Ensure the compliance, effectiveness and efficiency of the privacy policy and the procedures, measures and controls implemented so that they account for all processing activities carried out and for the day to day activities of the organisation. The figure of the Data Protection Officer plays an essential role in implementing this strategy, by assessing the controller and supervising the compliance with data protection regulations within the organisation.

2.5.8. Demonstrate#

Finally, the demonstrate strategy requires organizations to be accountable. They must document decisions, conduct audits, maintain logs, record consent, keep track of incidents and be prepared to demonstrate compliance to supervisory authorities. Demonstration is not only a defensive practice but also a proactive one, reinforcing trust with users, partners and regulators.
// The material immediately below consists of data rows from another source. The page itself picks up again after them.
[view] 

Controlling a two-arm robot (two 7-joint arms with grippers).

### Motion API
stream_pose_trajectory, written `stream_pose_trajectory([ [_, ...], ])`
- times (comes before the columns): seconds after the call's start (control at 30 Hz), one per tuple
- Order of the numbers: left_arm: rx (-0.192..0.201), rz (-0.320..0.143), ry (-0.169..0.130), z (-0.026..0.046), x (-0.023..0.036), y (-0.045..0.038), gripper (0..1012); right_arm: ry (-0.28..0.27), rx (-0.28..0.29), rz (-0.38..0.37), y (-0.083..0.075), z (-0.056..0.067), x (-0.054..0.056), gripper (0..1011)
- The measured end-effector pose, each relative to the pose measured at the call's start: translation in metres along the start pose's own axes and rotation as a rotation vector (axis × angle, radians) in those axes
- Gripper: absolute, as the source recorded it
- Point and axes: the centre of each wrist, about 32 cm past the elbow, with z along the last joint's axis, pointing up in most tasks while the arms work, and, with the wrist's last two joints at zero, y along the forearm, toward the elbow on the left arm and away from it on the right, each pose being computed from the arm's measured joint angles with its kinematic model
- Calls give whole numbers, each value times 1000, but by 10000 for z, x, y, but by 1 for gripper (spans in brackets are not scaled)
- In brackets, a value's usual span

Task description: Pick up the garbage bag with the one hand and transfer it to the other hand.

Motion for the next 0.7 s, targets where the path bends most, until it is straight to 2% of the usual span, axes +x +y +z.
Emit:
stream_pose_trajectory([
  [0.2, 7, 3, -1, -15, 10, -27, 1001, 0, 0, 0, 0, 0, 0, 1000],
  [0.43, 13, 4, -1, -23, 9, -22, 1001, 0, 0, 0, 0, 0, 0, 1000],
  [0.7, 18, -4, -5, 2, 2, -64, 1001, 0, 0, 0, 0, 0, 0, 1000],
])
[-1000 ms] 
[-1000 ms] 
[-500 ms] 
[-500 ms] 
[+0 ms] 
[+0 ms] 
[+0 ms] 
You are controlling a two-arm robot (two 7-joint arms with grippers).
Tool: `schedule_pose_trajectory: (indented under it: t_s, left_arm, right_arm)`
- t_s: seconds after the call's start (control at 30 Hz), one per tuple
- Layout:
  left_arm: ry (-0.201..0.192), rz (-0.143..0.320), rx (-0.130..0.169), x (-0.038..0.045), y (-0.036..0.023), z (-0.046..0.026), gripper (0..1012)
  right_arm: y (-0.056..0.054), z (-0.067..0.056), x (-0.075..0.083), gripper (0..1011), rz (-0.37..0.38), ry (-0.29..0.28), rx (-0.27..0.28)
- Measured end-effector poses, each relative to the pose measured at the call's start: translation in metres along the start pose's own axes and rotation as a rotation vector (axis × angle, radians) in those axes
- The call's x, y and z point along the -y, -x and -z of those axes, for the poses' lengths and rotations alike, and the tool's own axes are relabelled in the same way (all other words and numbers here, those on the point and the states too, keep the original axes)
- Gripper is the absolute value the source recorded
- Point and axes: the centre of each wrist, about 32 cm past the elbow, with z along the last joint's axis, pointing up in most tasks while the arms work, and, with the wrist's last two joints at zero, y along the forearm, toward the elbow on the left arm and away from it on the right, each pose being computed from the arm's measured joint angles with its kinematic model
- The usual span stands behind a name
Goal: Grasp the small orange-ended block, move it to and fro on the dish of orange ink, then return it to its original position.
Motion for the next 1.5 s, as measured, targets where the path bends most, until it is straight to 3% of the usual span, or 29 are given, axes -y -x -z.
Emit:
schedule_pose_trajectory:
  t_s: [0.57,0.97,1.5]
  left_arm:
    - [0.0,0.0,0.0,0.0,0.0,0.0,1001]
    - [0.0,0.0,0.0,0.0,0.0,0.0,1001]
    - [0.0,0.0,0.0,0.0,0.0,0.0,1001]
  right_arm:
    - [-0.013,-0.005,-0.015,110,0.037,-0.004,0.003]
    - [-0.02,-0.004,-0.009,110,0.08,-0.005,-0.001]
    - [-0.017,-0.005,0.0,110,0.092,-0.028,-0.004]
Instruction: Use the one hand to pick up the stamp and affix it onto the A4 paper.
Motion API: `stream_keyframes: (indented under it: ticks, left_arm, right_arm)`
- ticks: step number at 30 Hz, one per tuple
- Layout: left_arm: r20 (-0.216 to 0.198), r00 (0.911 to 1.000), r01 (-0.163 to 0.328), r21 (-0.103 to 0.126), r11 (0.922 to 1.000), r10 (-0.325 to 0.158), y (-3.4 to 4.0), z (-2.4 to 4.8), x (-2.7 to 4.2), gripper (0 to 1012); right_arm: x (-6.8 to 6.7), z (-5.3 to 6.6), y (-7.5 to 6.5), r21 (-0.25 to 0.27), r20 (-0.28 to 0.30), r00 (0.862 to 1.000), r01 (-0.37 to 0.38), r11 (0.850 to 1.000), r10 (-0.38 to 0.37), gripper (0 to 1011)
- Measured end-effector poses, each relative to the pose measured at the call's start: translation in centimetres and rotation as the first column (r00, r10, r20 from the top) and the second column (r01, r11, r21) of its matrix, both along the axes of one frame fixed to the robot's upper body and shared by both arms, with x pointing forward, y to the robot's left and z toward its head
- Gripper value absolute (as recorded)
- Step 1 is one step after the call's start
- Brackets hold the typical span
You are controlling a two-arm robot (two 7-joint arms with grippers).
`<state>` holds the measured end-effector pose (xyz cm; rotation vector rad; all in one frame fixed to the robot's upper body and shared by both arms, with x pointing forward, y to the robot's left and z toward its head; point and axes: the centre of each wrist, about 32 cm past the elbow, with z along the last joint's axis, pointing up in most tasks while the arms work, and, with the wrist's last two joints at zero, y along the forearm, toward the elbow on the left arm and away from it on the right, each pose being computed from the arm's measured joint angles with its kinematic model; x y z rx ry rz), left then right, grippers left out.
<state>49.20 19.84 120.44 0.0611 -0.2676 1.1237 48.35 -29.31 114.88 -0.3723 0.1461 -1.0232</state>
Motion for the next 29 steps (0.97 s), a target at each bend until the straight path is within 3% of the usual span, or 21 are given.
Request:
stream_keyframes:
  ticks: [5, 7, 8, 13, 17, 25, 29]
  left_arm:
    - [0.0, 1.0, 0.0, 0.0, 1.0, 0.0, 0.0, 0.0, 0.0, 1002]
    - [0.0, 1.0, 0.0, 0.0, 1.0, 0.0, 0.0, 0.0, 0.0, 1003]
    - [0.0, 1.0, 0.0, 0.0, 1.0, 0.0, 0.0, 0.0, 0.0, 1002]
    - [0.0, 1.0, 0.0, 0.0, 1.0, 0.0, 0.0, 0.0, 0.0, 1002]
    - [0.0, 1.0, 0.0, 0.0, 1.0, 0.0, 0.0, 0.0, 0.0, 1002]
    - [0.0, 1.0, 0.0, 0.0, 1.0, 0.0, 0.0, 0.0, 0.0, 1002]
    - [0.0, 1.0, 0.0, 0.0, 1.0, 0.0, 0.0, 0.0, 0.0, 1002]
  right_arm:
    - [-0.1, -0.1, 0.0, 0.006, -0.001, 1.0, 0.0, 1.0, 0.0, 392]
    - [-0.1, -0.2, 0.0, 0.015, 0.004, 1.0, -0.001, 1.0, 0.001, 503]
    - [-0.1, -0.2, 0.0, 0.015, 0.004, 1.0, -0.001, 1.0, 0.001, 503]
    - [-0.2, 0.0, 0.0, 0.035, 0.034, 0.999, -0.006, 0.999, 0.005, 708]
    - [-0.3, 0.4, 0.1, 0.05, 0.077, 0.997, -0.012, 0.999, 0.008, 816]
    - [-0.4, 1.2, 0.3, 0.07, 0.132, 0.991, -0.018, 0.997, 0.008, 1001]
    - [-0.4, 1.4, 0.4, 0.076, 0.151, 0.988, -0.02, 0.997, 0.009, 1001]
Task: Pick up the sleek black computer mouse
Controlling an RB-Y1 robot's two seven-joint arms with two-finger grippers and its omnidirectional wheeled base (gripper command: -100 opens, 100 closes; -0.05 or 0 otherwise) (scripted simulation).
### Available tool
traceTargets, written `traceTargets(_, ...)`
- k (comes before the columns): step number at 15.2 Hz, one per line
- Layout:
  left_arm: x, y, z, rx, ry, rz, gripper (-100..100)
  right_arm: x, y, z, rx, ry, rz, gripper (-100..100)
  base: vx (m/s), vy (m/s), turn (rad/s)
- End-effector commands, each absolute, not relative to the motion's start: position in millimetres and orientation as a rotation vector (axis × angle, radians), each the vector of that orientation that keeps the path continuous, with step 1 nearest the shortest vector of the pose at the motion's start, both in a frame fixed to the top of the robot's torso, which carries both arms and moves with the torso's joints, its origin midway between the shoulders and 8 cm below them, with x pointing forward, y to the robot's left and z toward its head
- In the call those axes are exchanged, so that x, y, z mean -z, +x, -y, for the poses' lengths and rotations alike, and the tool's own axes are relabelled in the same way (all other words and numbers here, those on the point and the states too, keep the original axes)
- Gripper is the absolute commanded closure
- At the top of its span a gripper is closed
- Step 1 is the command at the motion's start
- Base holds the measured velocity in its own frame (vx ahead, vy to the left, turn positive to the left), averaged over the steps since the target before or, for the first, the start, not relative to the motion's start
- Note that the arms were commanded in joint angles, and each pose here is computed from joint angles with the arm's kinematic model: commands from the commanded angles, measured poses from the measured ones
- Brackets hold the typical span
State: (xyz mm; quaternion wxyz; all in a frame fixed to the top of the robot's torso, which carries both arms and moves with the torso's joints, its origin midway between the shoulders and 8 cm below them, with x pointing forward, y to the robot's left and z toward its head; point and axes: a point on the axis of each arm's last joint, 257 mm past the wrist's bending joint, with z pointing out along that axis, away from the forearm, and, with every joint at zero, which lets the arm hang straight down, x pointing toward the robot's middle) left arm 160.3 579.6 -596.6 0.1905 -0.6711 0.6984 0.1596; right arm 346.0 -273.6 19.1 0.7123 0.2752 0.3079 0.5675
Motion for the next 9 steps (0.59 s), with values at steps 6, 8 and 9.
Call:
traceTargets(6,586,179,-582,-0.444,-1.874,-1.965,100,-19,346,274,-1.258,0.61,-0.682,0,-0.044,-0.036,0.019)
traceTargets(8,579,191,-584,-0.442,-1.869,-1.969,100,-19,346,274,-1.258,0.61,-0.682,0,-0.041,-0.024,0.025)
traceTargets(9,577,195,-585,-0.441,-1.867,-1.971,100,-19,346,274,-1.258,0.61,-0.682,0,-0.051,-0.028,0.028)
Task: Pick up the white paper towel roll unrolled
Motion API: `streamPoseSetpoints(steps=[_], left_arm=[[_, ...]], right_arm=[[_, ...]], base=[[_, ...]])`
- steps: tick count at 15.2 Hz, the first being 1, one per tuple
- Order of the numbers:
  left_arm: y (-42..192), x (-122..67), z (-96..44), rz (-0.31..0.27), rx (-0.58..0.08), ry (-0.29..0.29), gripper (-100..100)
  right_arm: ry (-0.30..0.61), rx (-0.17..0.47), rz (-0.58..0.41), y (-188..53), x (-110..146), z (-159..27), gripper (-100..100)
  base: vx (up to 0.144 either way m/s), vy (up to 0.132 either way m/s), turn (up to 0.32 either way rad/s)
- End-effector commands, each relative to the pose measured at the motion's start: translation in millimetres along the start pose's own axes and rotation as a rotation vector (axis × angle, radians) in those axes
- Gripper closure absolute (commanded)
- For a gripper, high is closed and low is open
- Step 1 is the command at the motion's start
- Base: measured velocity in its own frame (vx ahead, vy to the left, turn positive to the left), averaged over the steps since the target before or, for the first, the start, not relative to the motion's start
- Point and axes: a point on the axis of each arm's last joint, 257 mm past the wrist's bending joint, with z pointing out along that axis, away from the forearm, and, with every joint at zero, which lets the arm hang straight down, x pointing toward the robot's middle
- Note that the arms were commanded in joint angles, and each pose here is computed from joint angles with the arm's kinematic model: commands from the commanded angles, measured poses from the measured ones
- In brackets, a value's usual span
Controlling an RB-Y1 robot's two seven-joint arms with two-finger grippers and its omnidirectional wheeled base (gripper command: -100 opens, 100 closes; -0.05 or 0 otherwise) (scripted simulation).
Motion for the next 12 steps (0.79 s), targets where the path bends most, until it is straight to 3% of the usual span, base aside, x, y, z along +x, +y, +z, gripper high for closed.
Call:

The organisation (data controller) must be able to demonstrate compliance with the privacy policy and applicable legal requirements – this entails accountability. It goes beyond enforcement: not only must privacy be enforced, but the organisation must show demonstrably that it is being enforced. Design patterns include logging, auditing, privacy-management systems.

Tactics suggested by AEPD:

Record

Document each and every decision taken even when they contradict each other, identifying who took the decision, when and why.

Audit

Carry out a systematic, independent and documented review of the degree of compliance with the data protection policy.

Report

Document audit results and any other incident regarding personal data processing operations and make them available to the supervisory authorities whenever required. In case of new data processing and if the result of the data protection impact evaluation shows that processing involves a high degree of risk to the rights and freedoms of the data subjects if the controller does not adopt measures to mitigate it, perform the prior consultation referred to in Article 36 of the GDPR. Performing a risk analysis and when applicable, a data protection impact assessment together with the documentation on decisions taken with regard to the results, is a good beginning to establish the privacy requirements that must be implemented in applications and systems as part of privacy by design, as well as to fully document how personal data is processed, and follow the principle of accountability.